トークの出演者は佐野史郎と作家の柴崎友香、[りす」編集者の藤本智士の3人。

佐野史郎といえば1992年のTVドラマ「ずっとあなたが好きだった」を思い出す。その年の流行語「冬彦さん」は、マザコン男性の代名詞になった。顔をゆがめ奇声を発するかれの怪演は迫力満点だった。

最近の「レイルウェイズ」では一畑電鉄社員を演じ、出雲弁が堂に入っていた。が、一番印象深いのは、何年か前の明石家さんまの「恋のから騒ぎ」に出ていた彼である。これは素人女性20名ばかりが恋の経験を話す番組だが、制作者は、若い女性の横暴さや軽薄さを実証するような誇張したバカバカしい話を期待しているらしい。毎回1人だけの男性ゲストの反応はと言えば、大抵あまりのことに呆れて、無力な笑いを漏らすのがせいぜいである。ところが佐野史郎の場合は違った。横を向いて「さんまさん、こういうのを見ていて腹が立ちませんか」と言ったのだ。同じB型で1955年生まれと言うことも手伝ってか、彼の発言は、場の雰囲気にのまれない、クールで落着いた「つっこみ」であり、序に言えば出雲人らしい。またそれは、私の長年のもやもやを解消してくれた一言であり、これで、私は彼を見直した。

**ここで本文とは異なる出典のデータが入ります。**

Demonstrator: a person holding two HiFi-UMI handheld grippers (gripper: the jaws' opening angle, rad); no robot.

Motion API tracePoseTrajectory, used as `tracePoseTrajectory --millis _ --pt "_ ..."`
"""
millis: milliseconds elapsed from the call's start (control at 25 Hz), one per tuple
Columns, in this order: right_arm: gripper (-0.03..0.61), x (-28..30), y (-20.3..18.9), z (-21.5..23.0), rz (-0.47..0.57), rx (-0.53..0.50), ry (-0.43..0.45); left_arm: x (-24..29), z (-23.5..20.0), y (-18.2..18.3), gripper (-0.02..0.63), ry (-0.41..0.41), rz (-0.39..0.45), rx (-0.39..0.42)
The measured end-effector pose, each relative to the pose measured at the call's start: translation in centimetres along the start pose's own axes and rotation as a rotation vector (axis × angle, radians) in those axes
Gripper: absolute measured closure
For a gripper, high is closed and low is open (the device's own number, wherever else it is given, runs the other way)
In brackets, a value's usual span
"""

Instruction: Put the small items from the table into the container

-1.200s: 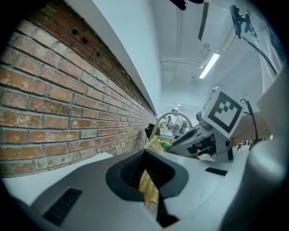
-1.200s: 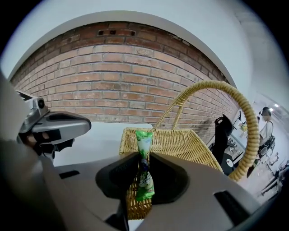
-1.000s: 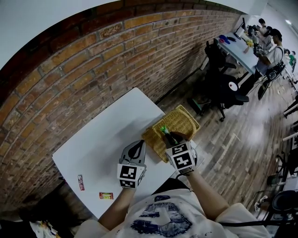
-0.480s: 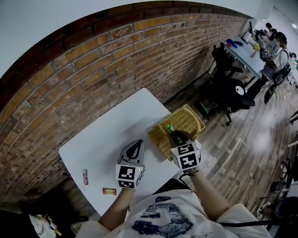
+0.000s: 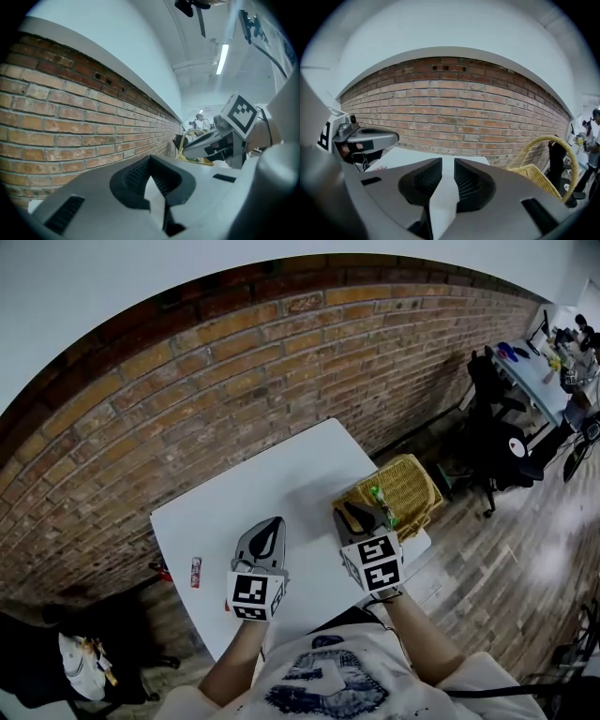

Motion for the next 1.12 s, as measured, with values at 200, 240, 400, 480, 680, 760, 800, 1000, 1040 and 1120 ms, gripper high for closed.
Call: tracePoseTrajectory --millis 200,240,400,480,680,760,800,1000,1040,1120 --pt "0.489 1.2 2.3 -3.6 0.089 -0.021 0.127 -3.9 -1.9 1.1 0.566 0.102 0.039 0.020" --pt "0.489 1.3 2.7 -4.1 0.104 -0.024 0.146 -4.6 -2.3 1.3 0.566 0.124 0.044 0.020" --pt "0.490 1.8 3.9 -5.3 0.145 -0.048 0.215 -6.8 -2.8 2.0 0.566 0.208 0.066 0.019" --pt "0.499 1.9 4.2 -5.5 0.165 -0.061 0.248 -7.7 -2.6 2.3 0.566 0.243 0.079 0.019" --pt "0.516 1.6 4.6 -5.7 0.221 -0.058 0.326 -9.5 -1.4 2.5 0.566 0.322 0.109 0.002" --pt "0.520 1.1 4.7 -5.5 0.244 -0.055 0.351 -10.1 -0.7 2.6 0.566 0.354 0.114 -0.002" --pt "0.523 0.8 4.7 -5.3 0.257 -0.055 0.359 -10.3 -0.3 2.6 0.566 0.365 0.117 -0.002" --pt "0.538 -0.8 4.4 -4.4 0.321 -0.048 0.371 -11.5 1.7 2.5 0.566 0.403 0.151 -0.025" --pt "0.542 -1.2 4.4 -4.2 0.335 -0.045 0.370 -11.7 2.1 2.5 0.566 0.410 0.163 -0.029" --pt "0.548 -1.9 4.4 -3.8 0.359 -0.044 0.363 -12.1 2.7 2.7 0.566 0.417 0.183 -0.030"
Point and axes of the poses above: the fingertips, and each gripper's own axes: x forward along the fingers, z to its right, y out of its top, the point moved 10 cm from there along -x, backward along the fingers, and after that the axes turned 12 degrees about -x, right-handed, at the moved point
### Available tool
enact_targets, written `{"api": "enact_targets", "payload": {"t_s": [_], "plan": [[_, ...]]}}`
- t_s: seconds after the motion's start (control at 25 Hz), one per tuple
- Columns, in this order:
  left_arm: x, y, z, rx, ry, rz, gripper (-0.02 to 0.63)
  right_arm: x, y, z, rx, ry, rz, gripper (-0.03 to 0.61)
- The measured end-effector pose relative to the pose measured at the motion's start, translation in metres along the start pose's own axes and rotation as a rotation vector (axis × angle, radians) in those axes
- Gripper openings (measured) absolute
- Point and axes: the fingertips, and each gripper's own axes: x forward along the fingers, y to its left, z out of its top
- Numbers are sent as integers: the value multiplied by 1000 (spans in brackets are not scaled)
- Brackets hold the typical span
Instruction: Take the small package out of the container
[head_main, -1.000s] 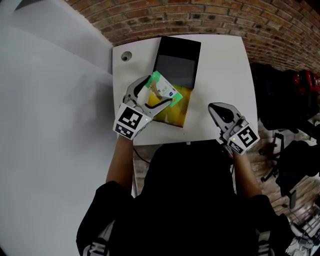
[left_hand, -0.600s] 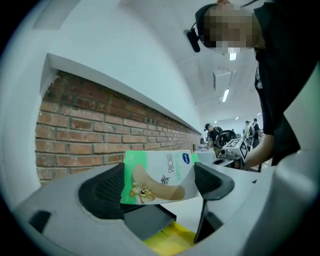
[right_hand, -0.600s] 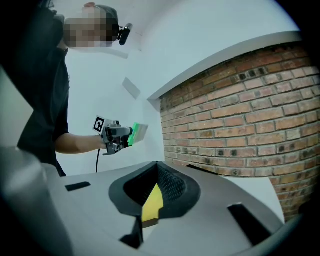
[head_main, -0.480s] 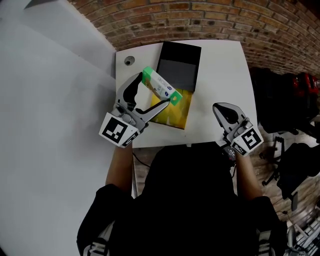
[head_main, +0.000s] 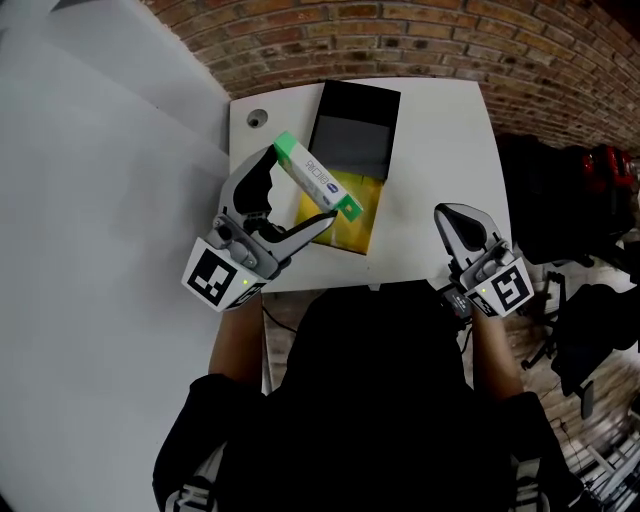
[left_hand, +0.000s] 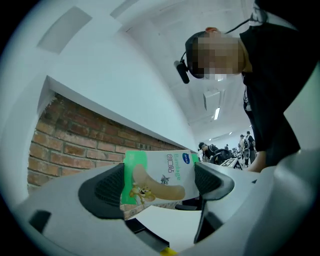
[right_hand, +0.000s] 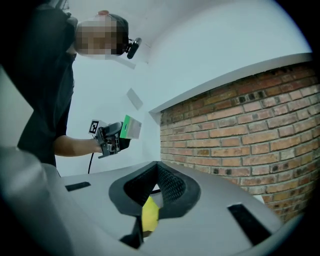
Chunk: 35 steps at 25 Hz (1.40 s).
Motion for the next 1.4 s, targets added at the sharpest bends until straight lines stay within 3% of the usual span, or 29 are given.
{"api": "enact_targets", "payload": {"t_s": [0.24, 0.6, 1.4], "plan": [[-5, -17, 21, -59, -121, -93, 446, -8, -3, 13, -13, -31, -23, 6], [-6, -51, 11, -192, -169, -272, 445, -25, -6, 12, -51, -40, -55, 6], [1, -60, -15, -235, -126, -318, 445, -26, 1, 6, -32, -33, -28, 6]]}}
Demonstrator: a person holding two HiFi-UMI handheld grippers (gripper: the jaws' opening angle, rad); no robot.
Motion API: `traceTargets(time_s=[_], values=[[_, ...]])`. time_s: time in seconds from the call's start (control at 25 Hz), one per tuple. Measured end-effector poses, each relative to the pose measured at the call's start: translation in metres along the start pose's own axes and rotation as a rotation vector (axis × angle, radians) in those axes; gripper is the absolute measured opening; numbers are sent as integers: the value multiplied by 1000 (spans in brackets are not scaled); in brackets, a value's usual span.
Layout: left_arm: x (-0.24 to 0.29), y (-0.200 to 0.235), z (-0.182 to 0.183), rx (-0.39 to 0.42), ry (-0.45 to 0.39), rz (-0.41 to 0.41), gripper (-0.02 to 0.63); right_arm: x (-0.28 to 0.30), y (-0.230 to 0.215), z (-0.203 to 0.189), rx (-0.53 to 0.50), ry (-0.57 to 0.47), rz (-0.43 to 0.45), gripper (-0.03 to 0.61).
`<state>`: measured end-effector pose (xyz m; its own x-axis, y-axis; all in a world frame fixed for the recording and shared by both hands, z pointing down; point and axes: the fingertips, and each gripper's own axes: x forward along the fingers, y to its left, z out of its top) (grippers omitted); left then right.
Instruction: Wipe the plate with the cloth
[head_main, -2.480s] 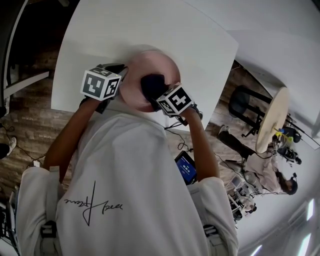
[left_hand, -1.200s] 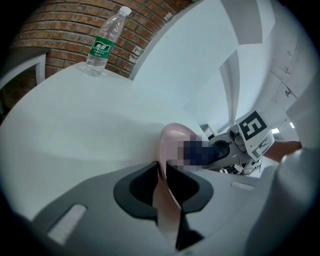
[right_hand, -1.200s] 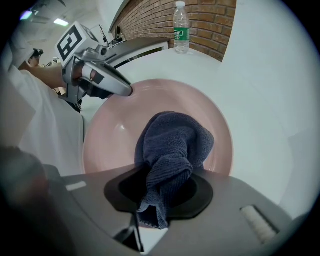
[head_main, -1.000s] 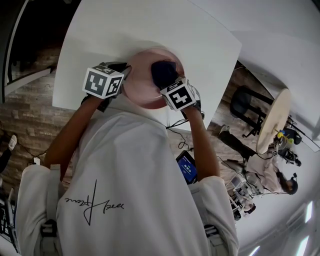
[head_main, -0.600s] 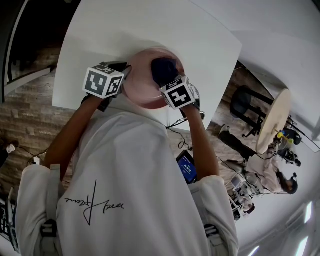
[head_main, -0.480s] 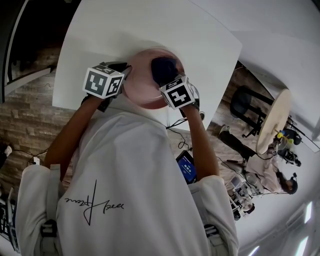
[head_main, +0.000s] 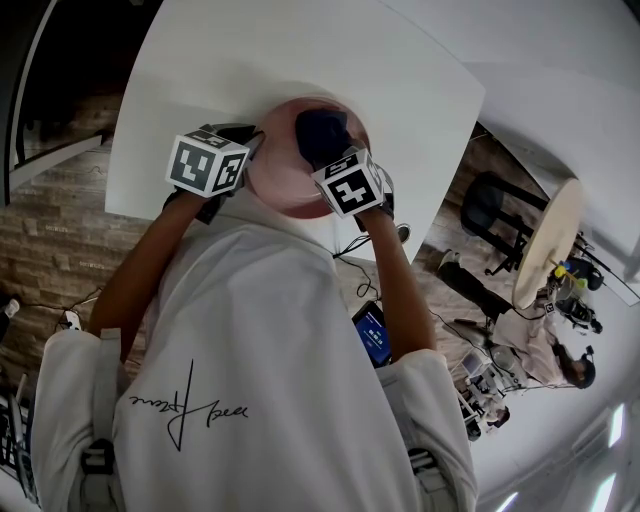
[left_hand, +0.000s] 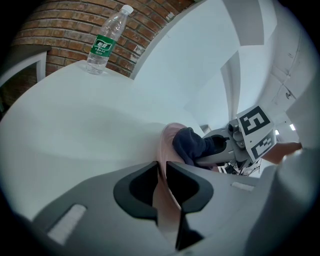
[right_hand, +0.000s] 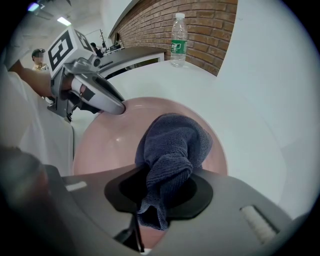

さて今回のトークは、「りす写友会」のメンバー3人(30代の大阪人2人と佐野史郎)が出ている。馴初めは、佐野がウディ・アレンの「タロットカード殺人事件」を見た時、その京都シネマの隣でたまたま別の催しを開いていた柴崎さんに声を掛けられたことだとか。今の若者には、昔の日本を懐古するような傾向が一部にあるそうだが、その好例が柴崎さんである。彼女は古道具屋で、二束三文で売っている家族写真とか卒業記念アルバムを買ってきて、つくづくと眺めて想像に耽るのが趣味だと言う。また藤本氏はペットボトルに替り、水筒を流行らせたという。かれらが知り合ったきっかけなどをこもごも語るのを聞いていると、まるで大学のサークルの雰囲気で、若さの持つ流動性が感じられる。若い頃もそうだったが、大阪の若者たちの喋りの輪に入った時の地方出身者の戸惑いを久し振りに思い出し、あとに面白いけれど疲れたなあという感じが残った。或いは若さとは人を疲れさせるものなのだろうか。先日77歳の細江英公氏に感じたのとは対照的な何かだ。

佐野史郎は、若い日故郷の松江をも、開業医の家業をも捨てるかのように、まっしぐらに上京し役者の道に飛び込んだ。今は50代、少し前からしきりとルーツを探っている。だが一方では、盆に帰省して親戚と会うのも面倒だ、自分は墓も供養もいらぬ、死んだら直ぐ忘れてほしいと言う気持もあるそうだ。自分の中に先祖が生きていることを認めつつ、過去や周囲から全く切り離されて1人きりでいたいと言う気持、それは誰しも持つ2面ではないだろうか。